Von allen KMU-Größenklassen leisten Kleinstunternehmen in sechs Mitgliedstaaten den größten Beitrag zu den Intra-EU-Ausfuhren: in Belgien (wo auf Kleinstunternehmen 46 % des Gesamtwerts der Intra-EU-Ausfuhren entfällt), Malta (37 % im Jahr 2013), Ungarn (26 %), dem Vereinigten Königreich (23 %), Rumänien und Schweden (je 19 %). Im Gegensatz dazu erzeugen sie in zehn Mitgliedstaaten weniger als 10 % des Gesamtwerts: In Frankreich, Deutschland, Finnland (je etwa 4 %) sowie in der Tschechischen Republik, Italien (je etwa 5 %), Polen (6 %), Dänemark (8 %), der Slowakei, Luxemburg (je etwa 9 %) und Portugal (10 %).

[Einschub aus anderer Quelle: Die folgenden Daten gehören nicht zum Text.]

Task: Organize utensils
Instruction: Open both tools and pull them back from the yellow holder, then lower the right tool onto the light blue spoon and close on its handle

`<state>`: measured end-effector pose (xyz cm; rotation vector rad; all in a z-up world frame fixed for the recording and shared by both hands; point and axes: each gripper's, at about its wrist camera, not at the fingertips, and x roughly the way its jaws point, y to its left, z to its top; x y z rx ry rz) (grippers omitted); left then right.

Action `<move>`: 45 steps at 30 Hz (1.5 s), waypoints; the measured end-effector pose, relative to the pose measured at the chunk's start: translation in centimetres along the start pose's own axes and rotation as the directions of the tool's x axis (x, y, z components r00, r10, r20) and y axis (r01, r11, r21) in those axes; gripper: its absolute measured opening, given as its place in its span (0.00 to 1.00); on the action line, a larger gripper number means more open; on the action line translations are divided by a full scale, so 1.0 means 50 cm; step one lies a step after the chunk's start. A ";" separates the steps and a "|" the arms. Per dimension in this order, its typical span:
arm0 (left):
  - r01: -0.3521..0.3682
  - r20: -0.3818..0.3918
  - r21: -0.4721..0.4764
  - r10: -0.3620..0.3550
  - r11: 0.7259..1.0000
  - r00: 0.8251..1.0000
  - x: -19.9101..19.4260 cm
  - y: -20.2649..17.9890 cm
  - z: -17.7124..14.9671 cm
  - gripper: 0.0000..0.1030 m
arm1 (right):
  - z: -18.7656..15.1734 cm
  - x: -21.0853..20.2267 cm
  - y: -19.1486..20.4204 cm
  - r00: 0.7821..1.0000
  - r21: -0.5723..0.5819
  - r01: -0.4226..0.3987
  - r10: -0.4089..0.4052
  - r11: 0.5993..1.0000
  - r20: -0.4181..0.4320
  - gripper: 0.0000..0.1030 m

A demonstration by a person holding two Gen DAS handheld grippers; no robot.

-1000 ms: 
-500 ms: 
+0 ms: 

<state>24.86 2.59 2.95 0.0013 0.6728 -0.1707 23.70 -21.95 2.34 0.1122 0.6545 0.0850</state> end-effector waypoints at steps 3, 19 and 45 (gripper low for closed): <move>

In allen Mitgliedstaaten sind über 90 % der Unternehmen, die innerhalb der EU exportieren, KMU, wobei die Spanne von 90 % in der Tschechischen Republik bis über 99 % in Slowenien reicht.

Höchster Anteil an Intra-EU-Einfuhren von KMU in Lettland und Zypern

In der großen Mehrzahl der Mitgliedstaaten stammt mindestens die Hälfte des Wertes der Intra-EU-Wareneinfuhren von KMU. Insbesondere erzeugen KMU mehr als drei Viertel des Gesamteinfuhrwerts in Lettland (85 %), Zypern (82 %), Estland (79 %), Litauen (78 %) und Malta (77 % im Jahr 2013). Lediglich in Frankreich (31 %), Deutschland (34 %), der Tschechischen Republik (47 %), der Slowakei (48 %) und Polen (49 %) entfällt auf KMU weniger als die Hälfte der Einfuhren.

Von allen KMU-Größenklassen leisten Kleinstunternehmen in fünf Mitgliedstaaten den größten Beitrag zu den Intra-EU-Einfuhren: In Malta (wo auf Kleinstunternehmen im Jahr 2013 45 % des Gesamtwerts der Intra-EU-Einfuhren entfielen), Belgien (38 %), Schweden (25 %), Ungarn (23 %) und dem Vereinigten Königreich (21 %). Im Gegensatz dazu erzeugen sie in fünf Mitgliedstaaten weniger als 10 % des Gesamtwerts: In Frankreich, Deutschland, der Tschechischen Republik (je etwa 7 %), Italien (9 %) und Polen (10 %).

Ebenso wie bei den Ausfuhren sind in allen Mitgliedstaaten über 90 % der Unternehmen, die innerhalb der EU importieren, KMU, wobei die Spanne von 91 % in der Tschechischen Republik bis fast 100 % in Belgien reicht.